In other words, it isn't just literature by immigrants, it's literature about the immigrant experience. Later in the essay he claims that Noguchi and other writers like him are actually "Americanized Japanese" rather than "Japanese American,"
...because they did not express the concerns of Japanese Americans.
That seems like a rather circular definition. Noguchi was trying to succeed in white literary society, so he tried not to step on white people's toes. He mostly avoided the topic of racism and didn't write a lot about other Japanese in America, though he certainly interacted with them. Though he came to America to study, he worked off and on as a servant and often lived in boarding houses with other Japanese workers. As Edward Marx explains in Yone Noguchi, many Japanese came to America to study in the late 1800s -- Noguchi wasn't unusual in that sense. And some of them stayed, while others went back to Japan. Noguchi stayed for 11 years.
At what point do you get to be a "Japanese American"? In Noguchi's novel, Morning Glory is a rich Japanese woman who is presumably going to return to Japan (although she does discuss the possibility of marrying an American and staying). She interacts mostly with European Americans, but occasionally with Japanese Americans. I guess not enough to satisfy Benzi Zhang.
This is definitely something I will continue to think about.
So, what's my final word on Yokohama, California? I'm not sure. It's a minor work, not really very good, but I'm glad I read it.

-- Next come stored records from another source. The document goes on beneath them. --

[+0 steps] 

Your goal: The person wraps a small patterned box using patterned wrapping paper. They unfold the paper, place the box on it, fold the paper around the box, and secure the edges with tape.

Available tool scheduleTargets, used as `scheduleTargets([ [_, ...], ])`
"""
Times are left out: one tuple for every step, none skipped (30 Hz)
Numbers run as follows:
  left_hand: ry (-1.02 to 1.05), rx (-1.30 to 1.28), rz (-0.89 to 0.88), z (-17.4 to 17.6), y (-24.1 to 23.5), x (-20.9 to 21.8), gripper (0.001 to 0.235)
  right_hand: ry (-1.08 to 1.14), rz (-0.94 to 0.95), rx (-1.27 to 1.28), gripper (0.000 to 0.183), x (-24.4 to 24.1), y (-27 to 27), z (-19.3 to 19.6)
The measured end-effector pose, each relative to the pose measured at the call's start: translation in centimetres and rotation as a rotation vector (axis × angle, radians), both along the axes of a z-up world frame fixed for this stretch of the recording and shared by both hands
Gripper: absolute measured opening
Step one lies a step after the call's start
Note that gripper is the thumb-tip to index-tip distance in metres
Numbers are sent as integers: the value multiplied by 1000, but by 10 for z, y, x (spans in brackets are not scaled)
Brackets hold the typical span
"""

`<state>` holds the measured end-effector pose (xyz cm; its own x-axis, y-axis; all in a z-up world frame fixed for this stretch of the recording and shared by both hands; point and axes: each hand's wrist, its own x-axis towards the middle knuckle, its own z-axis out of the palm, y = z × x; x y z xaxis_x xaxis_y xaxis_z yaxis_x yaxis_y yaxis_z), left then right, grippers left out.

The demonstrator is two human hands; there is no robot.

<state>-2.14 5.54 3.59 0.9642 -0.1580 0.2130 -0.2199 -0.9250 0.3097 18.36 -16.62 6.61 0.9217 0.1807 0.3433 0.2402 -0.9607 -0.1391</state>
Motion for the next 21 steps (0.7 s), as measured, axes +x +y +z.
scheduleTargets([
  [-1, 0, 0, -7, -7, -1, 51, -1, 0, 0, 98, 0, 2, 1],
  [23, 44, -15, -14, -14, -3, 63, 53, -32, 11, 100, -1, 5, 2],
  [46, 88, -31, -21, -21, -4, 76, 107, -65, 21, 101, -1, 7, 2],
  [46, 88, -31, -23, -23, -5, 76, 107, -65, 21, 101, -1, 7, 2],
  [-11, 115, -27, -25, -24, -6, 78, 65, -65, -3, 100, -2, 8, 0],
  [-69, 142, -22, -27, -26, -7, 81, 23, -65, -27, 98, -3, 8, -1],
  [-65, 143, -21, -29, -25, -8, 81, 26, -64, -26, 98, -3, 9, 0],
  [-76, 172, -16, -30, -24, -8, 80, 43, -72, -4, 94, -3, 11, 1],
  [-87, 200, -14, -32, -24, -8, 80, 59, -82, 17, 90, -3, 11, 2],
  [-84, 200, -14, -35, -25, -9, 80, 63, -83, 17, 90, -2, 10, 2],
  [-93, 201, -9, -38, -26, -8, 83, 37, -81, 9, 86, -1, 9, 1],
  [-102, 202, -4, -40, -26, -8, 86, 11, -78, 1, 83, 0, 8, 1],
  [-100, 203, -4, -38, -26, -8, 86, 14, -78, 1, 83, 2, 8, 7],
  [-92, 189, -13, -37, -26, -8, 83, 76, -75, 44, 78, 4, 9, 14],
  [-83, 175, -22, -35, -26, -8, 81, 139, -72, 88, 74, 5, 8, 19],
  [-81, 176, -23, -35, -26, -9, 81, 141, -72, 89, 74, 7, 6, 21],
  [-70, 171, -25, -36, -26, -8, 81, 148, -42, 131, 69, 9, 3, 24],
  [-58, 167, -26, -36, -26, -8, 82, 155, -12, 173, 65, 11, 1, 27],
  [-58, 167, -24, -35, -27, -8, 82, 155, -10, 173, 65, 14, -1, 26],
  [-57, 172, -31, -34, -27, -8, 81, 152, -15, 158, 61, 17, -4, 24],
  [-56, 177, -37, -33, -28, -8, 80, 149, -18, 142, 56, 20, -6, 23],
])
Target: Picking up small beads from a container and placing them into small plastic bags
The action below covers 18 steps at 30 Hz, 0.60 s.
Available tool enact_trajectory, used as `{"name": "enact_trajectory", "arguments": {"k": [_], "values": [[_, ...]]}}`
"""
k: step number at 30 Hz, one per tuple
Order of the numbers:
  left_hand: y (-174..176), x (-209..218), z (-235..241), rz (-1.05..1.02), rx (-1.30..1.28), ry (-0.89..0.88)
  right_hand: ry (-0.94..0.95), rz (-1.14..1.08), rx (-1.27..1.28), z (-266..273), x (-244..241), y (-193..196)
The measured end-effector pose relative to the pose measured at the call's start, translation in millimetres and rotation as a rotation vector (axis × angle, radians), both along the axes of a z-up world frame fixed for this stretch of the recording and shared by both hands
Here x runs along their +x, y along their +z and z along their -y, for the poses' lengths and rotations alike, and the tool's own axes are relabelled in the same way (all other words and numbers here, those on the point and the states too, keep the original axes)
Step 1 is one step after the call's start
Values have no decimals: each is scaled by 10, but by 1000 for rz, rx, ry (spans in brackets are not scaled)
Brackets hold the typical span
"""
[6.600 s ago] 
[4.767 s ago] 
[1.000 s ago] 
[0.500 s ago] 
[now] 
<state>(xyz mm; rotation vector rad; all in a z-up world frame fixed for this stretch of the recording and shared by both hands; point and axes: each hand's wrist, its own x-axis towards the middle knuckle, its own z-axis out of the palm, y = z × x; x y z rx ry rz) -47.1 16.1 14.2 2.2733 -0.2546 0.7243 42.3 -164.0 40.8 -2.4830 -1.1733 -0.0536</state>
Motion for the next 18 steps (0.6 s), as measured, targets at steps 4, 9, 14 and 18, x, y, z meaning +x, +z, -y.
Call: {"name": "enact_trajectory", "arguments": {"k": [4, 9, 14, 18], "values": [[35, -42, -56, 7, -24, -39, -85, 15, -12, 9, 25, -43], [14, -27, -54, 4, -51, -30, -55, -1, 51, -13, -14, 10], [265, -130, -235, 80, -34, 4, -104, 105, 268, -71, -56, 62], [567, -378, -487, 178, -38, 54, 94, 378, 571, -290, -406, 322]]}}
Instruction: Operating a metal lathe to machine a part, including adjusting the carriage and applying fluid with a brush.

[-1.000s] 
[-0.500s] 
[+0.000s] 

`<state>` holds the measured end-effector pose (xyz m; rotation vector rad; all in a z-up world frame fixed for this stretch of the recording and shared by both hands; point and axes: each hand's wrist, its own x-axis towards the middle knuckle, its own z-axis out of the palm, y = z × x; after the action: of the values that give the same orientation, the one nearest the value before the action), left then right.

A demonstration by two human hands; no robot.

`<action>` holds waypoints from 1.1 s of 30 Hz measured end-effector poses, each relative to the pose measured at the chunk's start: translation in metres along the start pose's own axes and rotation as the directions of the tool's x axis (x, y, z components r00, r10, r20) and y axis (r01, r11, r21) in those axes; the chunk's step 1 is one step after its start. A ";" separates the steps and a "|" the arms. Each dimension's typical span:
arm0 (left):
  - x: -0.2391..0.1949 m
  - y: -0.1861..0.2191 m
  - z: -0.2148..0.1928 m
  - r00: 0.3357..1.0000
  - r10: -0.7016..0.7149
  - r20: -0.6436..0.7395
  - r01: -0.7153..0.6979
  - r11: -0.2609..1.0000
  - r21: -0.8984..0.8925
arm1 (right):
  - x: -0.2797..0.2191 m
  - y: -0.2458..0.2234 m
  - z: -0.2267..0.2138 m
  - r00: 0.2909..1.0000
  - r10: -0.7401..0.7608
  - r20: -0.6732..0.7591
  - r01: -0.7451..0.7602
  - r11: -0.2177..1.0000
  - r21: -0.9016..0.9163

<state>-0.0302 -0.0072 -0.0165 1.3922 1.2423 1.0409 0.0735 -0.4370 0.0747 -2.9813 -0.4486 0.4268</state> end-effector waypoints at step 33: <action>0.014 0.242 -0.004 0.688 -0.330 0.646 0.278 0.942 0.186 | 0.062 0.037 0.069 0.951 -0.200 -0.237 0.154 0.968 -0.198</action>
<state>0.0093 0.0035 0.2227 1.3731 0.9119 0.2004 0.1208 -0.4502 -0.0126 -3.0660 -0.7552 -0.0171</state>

I want to know more about Toshio Mori. He published another book of short stories called The Chauvinist and Other Stories, in 1979 (I've requested it from Prospector), and a novel called The Woman from Hiroshima, in 1978, and then there's one more book called Unfinished Message: Selected Works of Toshio Mori, which was published after his death in 1980. None of these other works seem to have gotten much attention, and they may not be very good. But perhaps just to get back at Sherwood Anderson, whose work really wasn't very good (OK, in my opinion) but got plenty of attention, I'd like to give Toshio Mori a little more of my time.
**********
Post-note: I've now finished The Chauvinist and Other Stories and I have a few more things to say about Toshio Mori. First, this book has a wonderful introduction by Hisaye Yamamoto, a contemporary of Mori's (more or less -- she was 11 years younger) which gave me all the information I was looking for (and didn't find) in the multiple introductions to Yokohama, California. She also answers the question of Mori's language definitively: the man simply did not speak/write English very well. As she puts it
...let me make clear at the outset that I happen not to agree with the young ones on this one point of language. I think Toshio, just as I, was trying to use the very best English of which he was capable, and we have both run aground on occasion. Probably this was because we both spent the pre-kindergarten years speaking only Japanese, and, in such cases, Sprachgefuhl is hard to come by.
I had hoped that the stories in Chauvinist would be better than those in Yokohama, that Mori's writing would improve with (his) age, but that isn't the case. For one thing, most of the stories in Chauvinist were written in the 30s and 40s, but the few from the 50s aren't any better. But I did find some that I liked. My favorite from this collection is "Oakland, September 17," which is about three young Japanese-Americans (Nisei), two men and a woman, accidentally meeting in a cafe in Oakland and forming a connection which is then immediately broken. Somehow, Mori got that story exactly right, even though he almost never did again.
I don't think I'm going to pursue Mori further, probably won't read the novel he wrote about his mother.
Oh, well, I'll see. He does tend to grow on you. He must have been such a sweet man.